Lavinia turned to Susan and then to her brother’s mistress for advice, which resulted in a family feud. Emily’s work did get published (obviously) but not without a lot of chaos.
The First Edition
The first volume of Dickinson’s Poems was edited by Mabel Loomis Todd, Austin’s mistress, and T. W. Higginson. It was published in 1890. Although Todd claimed that only essential edits were made, the book was actually heavily edited to match the grammatical standards of the time. These edits erased much of Emily Dickinson’s unique and purposeful punctuation.
As the years went on, more faithful edits of Emily’s original manuscripts were published.
Emily And Mabel Never Actually Met
In 1883, Dickinson’s brother, Austin, started an affair with a writer named Mabel Loomis Todd. Todd and Emily wrote to each other, but they never met in person. That must have been rather awkward because Emily was quite good friends with Susan, Austin’s wife. Some might even say that Emily and Susan were more than friends.
After Emily died, Mabel became something of a Dickinson expert. She gave lectures on Emily’s poems and edited several books of her poems and letters.
Dickinson Had A Green Thumb
Emily Dickinson was a major gardener throughout her life. She grew hundreds of flowers on her family’s property, and she also planted and cared for vegetables, apple trees, cherry trees, and pear trees.

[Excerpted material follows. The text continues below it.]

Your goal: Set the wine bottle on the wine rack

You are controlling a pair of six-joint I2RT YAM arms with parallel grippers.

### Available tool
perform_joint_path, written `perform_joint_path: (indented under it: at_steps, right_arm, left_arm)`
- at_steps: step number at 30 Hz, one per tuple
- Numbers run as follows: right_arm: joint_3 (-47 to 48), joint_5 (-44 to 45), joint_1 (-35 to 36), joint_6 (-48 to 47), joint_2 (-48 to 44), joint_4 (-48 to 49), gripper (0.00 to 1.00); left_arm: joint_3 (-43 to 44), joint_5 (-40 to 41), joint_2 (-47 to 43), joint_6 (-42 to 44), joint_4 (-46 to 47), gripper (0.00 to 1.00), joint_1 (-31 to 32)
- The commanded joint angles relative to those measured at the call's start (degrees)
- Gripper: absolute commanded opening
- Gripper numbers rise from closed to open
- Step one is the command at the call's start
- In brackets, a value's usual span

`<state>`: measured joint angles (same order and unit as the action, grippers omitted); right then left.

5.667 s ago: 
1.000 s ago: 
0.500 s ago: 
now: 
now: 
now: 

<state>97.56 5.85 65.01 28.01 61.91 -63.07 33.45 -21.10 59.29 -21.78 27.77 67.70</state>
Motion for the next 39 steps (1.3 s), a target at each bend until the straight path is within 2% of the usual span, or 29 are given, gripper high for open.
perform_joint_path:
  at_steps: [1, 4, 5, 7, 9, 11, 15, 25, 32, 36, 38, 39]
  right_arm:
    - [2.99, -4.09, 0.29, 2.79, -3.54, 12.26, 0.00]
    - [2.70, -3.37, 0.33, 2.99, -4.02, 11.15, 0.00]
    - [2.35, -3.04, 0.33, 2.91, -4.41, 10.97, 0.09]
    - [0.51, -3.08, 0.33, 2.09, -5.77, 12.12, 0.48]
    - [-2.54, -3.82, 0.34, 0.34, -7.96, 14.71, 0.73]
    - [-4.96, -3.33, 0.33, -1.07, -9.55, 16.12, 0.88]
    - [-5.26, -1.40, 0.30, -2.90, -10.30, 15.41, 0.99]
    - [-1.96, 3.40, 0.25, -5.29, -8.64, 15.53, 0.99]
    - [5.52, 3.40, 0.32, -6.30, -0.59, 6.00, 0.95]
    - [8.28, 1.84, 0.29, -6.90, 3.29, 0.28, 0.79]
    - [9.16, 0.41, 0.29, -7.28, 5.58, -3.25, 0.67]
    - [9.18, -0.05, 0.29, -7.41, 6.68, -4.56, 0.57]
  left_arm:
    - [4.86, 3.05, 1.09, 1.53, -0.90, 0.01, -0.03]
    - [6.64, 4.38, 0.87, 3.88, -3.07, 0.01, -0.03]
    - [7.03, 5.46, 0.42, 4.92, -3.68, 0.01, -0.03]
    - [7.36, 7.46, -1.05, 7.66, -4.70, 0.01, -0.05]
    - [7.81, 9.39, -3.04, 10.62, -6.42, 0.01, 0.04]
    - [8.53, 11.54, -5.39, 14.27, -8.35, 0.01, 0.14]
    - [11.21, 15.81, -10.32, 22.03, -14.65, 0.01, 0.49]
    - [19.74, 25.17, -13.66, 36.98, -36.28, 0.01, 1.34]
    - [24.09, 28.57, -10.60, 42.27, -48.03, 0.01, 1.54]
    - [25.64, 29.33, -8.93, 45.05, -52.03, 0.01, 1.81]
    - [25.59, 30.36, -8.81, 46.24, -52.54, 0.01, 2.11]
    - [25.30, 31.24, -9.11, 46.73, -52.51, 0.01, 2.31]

She also oversaw the greenhouse on the property which housed jasmine, gardenias, carnations, and ferns. Emily often wrote about plants and gardening in her poetry. Clearly, she found plants and gardening quite inspirational. You can still visit the gardens at the Dickinson house which have been restored by archaeologists.
Her Niece Added “Called Back” To Her Tombstone
Dickinson’s first tombstone only displayed her initials, E.E.D., for Emily Elizabeth Dickinson. Emily’s niece, Martha Dickinson Bianchi, later gave her aunt a new headstone with Emily’s name on it, her birth and death dates, and the words “called back” which is a reference to an 1880 Hugh Conway novel that Emily enjoyed.

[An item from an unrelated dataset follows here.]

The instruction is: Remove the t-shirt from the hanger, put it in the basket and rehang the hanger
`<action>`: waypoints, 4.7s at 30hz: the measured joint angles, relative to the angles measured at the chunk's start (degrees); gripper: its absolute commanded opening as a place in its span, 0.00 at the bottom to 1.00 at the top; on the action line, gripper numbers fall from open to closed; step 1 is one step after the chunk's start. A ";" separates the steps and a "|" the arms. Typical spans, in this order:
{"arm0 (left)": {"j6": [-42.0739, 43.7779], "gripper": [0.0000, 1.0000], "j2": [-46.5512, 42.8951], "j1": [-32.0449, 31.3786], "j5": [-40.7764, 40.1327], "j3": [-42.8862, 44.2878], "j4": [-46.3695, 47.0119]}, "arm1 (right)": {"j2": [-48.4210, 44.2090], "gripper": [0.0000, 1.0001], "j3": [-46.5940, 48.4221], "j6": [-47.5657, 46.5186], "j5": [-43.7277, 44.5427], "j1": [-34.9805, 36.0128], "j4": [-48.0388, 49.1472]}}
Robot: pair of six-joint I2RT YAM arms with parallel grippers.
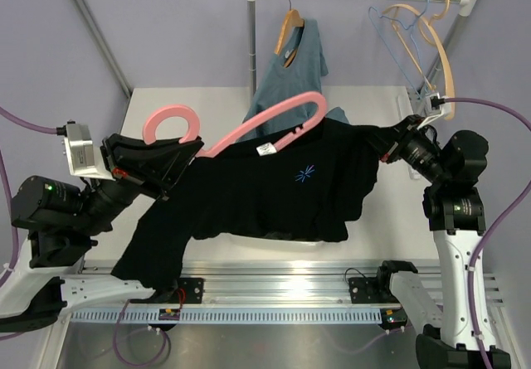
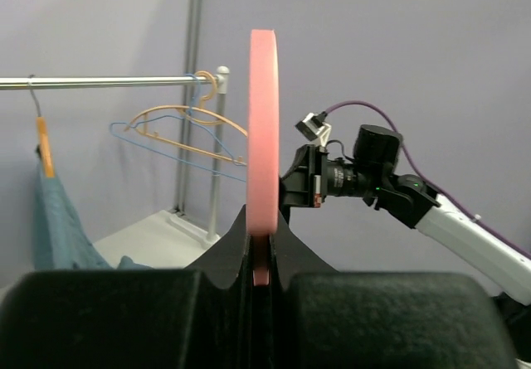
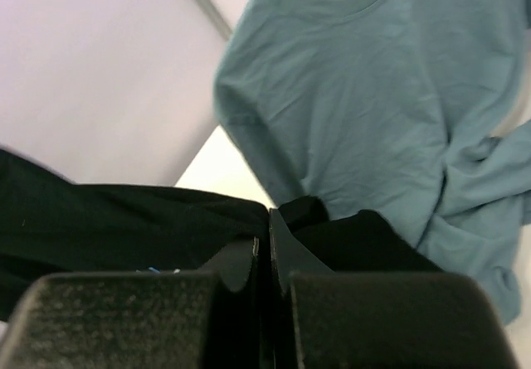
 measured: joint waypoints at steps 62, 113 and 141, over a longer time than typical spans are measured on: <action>-5.22 0.00 8.39 -0.17 6.40 -13.46 55.21 | 2.84 0.00 -7.52 -2.45 -6.93 0.46 0.98; 6.08 0.00 -19.26 -0.20 -9.75 -29.16 28.79 | 19.96 0.00 68.94 -12.79 61.90 -0.02 -29.18; 5.38 0.00 -19.87 -0.20 -13.40 -42.51 36.04 | 22.05 0.00 44.02 -16.50 48.06 -0.09 -20.17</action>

In the last letter that Dickinson wrote (to her cousins) before she died, she only wrote: “Called Back.”
She Never Published Under Her Own Name
Thomas Wentworth Higginson, Dickinson’s friend and mentor, thought she was an excellent writer, but he discouraged her from publishing because he thought that the general public wouldn’t appreciate her work as it should be appreciated.
Between 1850 and 1878, 10 of Dickinson’s poems and one letter were published in newspapers and journals, but Emily didn’t actually submit those poems herself, nor were they published under her name. Emily did make her own little books of poems for her friends and family to read.
She Spent The Last 15 Years Of Her Life Locked In Her House
Historians have different theories about why Emily Dickinson spend so much of her life in isolation. Some think it’s because she did her best writing while she was alone, while others think that it was due to an undiagnosed anxiety disorder. We’re not exactly sure why Dickinson spent so much time alone.
Although Emily didn’t leave her house, she wasn’t entirely isolated. She communicated with friend through letters and her brother and sister came to visit her regularly.